> _EXERCISE DESCRIPTION_: Go through the data and copy each line that holds "several".
────
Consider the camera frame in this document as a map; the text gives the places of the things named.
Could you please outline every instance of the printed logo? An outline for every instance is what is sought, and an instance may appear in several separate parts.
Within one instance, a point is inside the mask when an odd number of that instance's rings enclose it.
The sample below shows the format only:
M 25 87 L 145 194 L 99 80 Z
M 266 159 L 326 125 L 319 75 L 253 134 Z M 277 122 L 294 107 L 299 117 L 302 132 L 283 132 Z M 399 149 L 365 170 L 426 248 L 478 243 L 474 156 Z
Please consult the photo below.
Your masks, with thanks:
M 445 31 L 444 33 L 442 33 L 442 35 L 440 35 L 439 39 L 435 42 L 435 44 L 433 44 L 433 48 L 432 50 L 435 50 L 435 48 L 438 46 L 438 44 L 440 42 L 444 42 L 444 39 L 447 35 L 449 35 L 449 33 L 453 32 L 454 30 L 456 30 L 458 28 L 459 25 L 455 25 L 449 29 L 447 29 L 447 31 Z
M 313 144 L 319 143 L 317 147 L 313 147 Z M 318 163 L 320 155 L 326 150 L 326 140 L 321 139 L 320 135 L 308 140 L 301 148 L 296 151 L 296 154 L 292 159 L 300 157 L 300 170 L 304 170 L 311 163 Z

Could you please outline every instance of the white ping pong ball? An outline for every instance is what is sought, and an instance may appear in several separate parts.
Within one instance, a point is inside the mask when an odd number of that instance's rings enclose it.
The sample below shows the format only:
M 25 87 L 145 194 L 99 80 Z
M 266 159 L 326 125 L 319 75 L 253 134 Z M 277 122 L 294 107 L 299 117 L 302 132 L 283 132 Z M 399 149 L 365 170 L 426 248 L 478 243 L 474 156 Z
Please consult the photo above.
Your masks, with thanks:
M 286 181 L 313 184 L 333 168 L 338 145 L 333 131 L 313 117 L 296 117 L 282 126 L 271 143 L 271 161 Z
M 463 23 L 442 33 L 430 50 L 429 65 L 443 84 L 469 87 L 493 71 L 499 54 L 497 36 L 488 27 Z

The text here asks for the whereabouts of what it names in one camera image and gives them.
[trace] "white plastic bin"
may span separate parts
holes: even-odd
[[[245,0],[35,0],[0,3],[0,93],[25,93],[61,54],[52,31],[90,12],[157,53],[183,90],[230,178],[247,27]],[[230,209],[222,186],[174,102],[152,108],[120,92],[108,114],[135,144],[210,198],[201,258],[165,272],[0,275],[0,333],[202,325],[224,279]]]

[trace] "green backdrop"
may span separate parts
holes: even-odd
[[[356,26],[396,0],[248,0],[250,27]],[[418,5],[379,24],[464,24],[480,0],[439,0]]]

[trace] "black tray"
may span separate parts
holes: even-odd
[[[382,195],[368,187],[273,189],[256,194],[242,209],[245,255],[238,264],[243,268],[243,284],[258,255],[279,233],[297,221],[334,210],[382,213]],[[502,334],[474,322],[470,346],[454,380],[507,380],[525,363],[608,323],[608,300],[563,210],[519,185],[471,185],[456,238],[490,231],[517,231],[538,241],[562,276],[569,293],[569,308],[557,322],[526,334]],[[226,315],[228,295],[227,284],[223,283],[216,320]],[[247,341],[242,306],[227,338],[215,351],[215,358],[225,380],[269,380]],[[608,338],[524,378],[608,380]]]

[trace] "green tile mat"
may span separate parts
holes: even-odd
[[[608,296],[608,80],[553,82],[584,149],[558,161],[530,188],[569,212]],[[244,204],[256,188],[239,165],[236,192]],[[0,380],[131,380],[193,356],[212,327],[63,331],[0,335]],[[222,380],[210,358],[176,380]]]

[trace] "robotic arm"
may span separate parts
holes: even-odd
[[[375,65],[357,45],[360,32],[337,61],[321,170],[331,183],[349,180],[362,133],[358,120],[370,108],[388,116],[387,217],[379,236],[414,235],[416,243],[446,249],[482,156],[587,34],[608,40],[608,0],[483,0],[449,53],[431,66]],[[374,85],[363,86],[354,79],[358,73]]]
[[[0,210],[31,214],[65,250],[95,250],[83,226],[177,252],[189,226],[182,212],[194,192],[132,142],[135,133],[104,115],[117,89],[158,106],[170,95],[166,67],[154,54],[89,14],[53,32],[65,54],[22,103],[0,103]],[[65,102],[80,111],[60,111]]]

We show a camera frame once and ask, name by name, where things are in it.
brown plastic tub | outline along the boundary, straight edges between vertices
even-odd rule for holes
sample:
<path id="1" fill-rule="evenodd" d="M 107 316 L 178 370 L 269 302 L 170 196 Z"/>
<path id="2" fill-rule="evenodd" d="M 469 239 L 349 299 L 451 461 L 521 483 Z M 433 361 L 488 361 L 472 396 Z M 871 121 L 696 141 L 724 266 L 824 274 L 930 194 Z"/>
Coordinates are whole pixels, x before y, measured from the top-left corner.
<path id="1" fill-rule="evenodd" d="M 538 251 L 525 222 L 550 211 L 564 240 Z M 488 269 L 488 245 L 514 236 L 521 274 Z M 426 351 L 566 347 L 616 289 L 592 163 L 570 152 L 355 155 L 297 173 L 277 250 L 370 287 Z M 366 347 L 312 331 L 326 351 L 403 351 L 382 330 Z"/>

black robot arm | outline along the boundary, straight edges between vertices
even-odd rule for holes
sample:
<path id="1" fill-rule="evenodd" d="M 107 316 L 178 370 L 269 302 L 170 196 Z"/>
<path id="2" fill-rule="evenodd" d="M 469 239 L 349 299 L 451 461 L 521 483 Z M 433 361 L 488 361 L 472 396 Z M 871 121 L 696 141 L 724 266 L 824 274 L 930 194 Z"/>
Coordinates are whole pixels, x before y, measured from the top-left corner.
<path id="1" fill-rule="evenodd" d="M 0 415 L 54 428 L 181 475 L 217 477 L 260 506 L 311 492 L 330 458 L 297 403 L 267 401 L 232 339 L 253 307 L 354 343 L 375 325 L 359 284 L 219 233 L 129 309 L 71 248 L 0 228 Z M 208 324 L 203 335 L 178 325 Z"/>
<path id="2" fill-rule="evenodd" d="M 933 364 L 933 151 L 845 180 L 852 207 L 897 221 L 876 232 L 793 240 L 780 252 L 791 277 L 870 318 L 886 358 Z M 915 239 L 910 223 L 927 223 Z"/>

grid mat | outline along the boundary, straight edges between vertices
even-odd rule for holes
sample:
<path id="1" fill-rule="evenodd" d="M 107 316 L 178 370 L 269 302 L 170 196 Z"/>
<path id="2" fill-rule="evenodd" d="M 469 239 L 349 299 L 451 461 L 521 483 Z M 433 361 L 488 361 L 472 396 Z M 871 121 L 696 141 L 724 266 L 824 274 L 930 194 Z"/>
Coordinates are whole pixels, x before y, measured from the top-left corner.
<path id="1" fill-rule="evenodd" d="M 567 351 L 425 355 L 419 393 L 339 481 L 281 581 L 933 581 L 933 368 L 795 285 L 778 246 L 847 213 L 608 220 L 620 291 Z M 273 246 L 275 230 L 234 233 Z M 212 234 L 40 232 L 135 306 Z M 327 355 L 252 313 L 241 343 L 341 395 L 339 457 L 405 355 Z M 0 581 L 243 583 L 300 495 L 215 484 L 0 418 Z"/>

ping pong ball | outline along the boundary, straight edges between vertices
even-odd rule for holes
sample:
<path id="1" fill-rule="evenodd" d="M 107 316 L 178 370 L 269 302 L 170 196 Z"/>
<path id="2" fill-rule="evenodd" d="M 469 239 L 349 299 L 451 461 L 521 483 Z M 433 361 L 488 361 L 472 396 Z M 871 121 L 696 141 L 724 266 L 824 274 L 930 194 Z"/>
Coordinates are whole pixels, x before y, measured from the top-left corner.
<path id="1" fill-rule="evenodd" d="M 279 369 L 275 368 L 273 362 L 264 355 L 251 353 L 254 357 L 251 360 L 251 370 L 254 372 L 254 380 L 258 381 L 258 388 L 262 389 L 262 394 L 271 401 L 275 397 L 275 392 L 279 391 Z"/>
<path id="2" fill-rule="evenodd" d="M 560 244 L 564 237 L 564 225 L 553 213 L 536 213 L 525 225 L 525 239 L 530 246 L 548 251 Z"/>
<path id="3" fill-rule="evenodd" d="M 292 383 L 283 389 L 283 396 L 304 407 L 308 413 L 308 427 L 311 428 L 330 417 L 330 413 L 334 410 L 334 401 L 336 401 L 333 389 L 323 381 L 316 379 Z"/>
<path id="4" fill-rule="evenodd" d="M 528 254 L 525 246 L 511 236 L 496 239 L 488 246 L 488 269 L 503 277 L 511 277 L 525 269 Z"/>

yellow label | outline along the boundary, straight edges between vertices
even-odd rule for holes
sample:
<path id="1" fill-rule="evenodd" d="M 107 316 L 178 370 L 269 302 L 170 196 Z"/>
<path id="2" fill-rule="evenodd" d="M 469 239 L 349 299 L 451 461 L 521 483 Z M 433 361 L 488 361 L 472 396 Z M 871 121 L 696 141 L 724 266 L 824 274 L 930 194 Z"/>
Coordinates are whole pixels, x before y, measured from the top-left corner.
────
> _TASK RESULT_:
Could you please outline every instance of the printed logo? An outline for every instance is what is sought, and an instance may appear in several separate parts.
Could you please outline every instance of the white ping pong ball? An outline for every instance is what is sought, and an instance may appear in several separate parts.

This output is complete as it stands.